St. Thomas presents the following example:
For instance, suppose that in a besieged city it be an established law that the gates of the city are to be kept closed, this is good for public welfare as a general rule: but, it were to happen that the enemy are in pursuit of certain citizens, who are defenders of the city, it would be a great loss to the city, if the gates were not opened to them: and so in that case the gates ought to be opened, contrary to the letter of the law, in order to maintain the common weal, which the lawgiver had in view.
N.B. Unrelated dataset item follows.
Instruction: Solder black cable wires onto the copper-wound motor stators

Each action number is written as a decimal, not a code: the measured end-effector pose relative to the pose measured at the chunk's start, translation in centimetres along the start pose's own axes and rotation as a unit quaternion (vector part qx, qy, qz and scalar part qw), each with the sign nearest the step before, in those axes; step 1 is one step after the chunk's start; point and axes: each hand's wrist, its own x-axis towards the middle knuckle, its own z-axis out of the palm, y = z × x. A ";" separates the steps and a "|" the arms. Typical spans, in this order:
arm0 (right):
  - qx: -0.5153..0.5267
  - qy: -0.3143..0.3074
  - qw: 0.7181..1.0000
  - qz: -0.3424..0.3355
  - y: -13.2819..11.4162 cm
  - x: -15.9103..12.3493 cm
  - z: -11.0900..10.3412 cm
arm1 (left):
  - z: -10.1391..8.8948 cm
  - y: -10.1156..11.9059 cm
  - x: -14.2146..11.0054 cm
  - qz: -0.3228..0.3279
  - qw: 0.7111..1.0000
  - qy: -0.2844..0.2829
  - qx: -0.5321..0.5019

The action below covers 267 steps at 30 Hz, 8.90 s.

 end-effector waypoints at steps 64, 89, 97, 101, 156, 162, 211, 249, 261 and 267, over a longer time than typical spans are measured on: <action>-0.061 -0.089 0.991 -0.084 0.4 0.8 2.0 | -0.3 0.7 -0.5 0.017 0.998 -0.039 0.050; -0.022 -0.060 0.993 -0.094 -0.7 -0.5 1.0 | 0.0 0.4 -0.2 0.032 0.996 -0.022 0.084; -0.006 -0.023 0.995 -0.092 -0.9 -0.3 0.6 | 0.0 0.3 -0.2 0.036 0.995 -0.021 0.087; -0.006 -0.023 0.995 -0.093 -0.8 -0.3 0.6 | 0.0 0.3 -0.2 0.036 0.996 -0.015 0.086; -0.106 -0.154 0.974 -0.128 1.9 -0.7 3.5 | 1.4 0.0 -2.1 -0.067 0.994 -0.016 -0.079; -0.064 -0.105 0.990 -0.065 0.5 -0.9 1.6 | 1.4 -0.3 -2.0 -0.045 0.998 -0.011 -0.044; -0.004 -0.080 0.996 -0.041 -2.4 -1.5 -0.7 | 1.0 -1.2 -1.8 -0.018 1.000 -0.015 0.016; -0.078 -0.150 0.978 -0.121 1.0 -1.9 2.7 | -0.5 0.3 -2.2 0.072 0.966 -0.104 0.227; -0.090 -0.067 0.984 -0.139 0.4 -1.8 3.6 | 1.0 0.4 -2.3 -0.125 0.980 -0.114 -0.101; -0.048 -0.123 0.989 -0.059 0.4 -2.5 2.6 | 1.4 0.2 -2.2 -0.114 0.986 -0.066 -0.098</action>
I’m sure we can all think of more modern examples such as breaking the speed limit to rush someone to the hospital, or jaywalking in order to help someone in trouble. Charity is the highest law and saving life is more important than observing laws that are merely cautionary.
St. Thomas next notes the important point that it is only in urgent cases that the law may be set aside without consultation with lawful authority:
Nevertheless, it must be noted, that if the observance of the law according to the letter does not involve any sudden risk needing instant remedy, it is not competent for everyone to expound what is useful and what is not useful to the state: those alone can do this who are in authority, and who, on account of such like cases, have the power to dispense from the laws.
If, however, the peril be so sudden as not to allow of the delay involved by referring the matter to authority, the mere necessity brings with it a dispensation, since necessity knows no law.
Thus urgency and necessity permit quick dispensations of the law, whereas ordinary situations require us to consult and defer to those to whom jurisprudence and legislation are consigned.
Again, St. Thomas is referring here to what is essentially civil law, but if these truths and distinctions apply to civil law with all its imperfections, how much more so to God’s law! If civil law ought not to be casually set aside without consultation and deference to proper authority, how much more so God’s law.
God has set forth a lawful authority in the Magisterium of the Church, to ponder His revealed law and teachings and to interpret them properly and authoritatively. He has also given the Church the power to bind and loose. What Thomas says regarding civil law (it is not competent for everyone to expound what is useful and what is not useful … those alone can do this who are in authority, and who, on account of such like cases, have the power to dispense from the laws) is also the case with respect to God’s law and Church law. No Catholic (except in urgent moments of grave necessity) should dispense with the moral law on his own. No one is a judge in his own case.
That said, even God’s law needs proper application to particular circumstances. St. Thomas (quoting St. Hilary) noted the following:
The meaning of what is said is according to the motive for saying it, because things are not subject to speech, but speech to things. Therefore, we should take account of the motive of the lawgiver, rather than [merely] of his very words. He also commented, then the lawgiver cannot have in view every single case, he shapes the law according to what happens most frequently, by directing his attention to the common good.
Therefore, the Lord left His Church to apply His word to particular circumstances. Without the remembrance that even God’s law speaks to the general and not to every specific case, the written law, univocally read without any reference to God’s overall will, could be reduced to obtuse absurdities and a hurtful legalism.
So law—especially God’s law—is essential and it usually applies, but there are exceptional circumstances; many laws can and do admit of certain exceptions. St. Thomas traces out for us a good balance to seek between legalism and a sort of autonomy that claims the personal right to be dismissive of the law as one sees fit. Many in the modern world get this balance wrong.